As coincidence would have it, my pick for the top slot on the list is primarily a movie about a couple moving to a rural area and upsetting the locals, which you might find similar to another movie on the list, “Cork.”

But what sets director Rodrigo Sorogoyen’s movie apart from everything is its treatment and sharp focus on transnational xenophobia. In the movie, we see a mild-mannered, well-meaning middle-aged French couple, Antoine (played by Denis Menochet) and Olga (Marina Fois), move to a Galician countryside with the hope of living an eco-friendly, peaceful life. But their electoral stand against the construction of a wind farm brings trouble in their paradise in the form of two locals, brothers Xan and Lorenzo. The primary reason for that is the brother’s desire to get away from the same place and achieve a better life, which begins with the financial possibility that comes with the farm.

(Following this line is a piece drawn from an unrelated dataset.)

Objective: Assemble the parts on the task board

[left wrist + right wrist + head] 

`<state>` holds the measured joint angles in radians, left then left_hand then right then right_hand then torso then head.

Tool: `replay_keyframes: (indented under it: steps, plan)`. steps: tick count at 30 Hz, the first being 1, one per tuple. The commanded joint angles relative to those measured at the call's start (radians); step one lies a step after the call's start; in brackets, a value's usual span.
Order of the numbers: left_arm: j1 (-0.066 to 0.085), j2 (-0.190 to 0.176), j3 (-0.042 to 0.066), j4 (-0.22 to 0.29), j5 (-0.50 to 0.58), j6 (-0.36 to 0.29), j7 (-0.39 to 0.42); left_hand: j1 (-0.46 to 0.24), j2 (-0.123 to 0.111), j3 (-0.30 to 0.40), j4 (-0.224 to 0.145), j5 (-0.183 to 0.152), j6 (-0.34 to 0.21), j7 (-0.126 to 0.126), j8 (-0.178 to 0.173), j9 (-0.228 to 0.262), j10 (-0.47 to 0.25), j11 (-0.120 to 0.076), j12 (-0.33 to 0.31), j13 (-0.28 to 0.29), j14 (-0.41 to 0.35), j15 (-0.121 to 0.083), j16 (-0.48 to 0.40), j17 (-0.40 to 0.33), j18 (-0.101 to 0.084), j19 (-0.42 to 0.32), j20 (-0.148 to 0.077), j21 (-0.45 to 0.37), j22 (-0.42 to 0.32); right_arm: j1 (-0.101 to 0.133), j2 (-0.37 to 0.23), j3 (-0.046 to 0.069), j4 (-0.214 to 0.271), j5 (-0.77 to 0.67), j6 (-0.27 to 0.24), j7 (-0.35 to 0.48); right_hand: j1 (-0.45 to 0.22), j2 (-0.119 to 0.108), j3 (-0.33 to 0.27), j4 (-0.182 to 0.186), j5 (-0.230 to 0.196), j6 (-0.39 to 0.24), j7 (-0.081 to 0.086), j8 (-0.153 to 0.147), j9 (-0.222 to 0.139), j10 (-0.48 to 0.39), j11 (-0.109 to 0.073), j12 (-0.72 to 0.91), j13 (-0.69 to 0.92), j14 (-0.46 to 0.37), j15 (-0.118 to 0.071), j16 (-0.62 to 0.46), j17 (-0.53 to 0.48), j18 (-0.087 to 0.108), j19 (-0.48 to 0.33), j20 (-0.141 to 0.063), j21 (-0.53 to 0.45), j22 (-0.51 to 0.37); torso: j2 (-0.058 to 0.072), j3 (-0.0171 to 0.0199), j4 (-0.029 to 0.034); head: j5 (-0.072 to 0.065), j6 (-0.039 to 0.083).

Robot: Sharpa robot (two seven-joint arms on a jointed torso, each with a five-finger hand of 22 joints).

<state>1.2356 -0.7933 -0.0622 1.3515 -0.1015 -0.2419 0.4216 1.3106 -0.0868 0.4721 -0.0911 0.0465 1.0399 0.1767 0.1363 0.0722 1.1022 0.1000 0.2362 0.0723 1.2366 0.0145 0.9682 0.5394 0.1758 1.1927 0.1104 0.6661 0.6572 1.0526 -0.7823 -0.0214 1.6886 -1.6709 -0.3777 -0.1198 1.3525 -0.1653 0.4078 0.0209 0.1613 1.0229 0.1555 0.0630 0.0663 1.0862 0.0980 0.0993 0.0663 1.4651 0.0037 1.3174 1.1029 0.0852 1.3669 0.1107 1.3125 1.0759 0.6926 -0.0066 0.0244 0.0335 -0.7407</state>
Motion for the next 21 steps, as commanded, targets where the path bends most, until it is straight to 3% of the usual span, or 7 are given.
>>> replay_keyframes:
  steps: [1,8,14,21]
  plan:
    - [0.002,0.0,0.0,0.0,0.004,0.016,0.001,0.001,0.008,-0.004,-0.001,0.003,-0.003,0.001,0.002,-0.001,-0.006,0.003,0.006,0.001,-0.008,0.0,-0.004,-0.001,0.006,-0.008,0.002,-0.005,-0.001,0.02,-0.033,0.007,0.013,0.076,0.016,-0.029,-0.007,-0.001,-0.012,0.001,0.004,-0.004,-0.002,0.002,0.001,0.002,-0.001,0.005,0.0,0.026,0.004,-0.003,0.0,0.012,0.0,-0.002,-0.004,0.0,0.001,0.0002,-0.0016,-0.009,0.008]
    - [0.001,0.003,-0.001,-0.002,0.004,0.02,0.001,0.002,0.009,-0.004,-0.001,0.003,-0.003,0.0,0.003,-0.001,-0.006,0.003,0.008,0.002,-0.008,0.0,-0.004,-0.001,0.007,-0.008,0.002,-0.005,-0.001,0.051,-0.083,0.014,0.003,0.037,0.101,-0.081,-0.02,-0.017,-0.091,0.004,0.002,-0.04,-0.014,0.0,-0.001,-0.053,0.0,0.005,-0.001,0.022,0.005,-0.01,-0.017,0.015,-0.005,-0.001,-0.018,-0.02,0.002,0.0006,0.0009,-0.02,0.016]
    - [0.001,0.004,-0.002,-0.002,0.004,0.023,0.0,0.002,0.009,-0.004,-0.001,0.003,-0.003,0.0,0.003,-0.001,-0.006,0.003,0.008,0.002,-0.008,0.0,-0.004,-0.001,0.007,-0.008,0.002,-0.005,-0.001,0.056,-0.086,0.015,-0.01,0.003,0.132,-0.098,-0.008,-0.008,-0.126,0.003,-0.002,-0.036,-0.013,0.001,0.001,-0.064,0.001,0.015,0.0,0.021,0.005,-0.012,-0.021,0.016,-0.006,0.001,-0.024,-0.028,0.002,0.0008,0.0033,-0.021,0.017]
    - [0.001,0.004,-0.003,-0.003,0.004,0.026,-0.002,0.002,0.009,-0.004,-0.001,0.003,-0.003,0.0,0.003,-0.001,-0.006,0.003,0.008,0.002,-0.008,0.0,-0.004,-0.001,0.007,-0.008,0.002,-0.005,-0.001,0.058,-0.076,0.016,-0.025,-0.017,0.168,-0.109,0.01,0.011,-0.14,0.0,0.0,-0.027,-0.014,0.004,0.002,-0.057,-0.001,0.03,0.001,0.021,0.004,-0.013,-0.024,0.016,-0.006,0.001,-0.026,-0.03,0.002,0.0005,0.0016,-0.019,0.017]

Naturally, an ugly fight starts between the couple and these two locals where the couple finds it really hard to go toe-in-toe with the rather brasque, hot-tempered brothers. They even receive a lot of hostility from the other locals as well despite being nice to everyone, just for being outsiders. The central theme of not being warm to people from different countries is vastly explored in this pensive thriller, and standing at the beginning of 2023, and no other movies seem more relevant than this one; when we are discussing the same.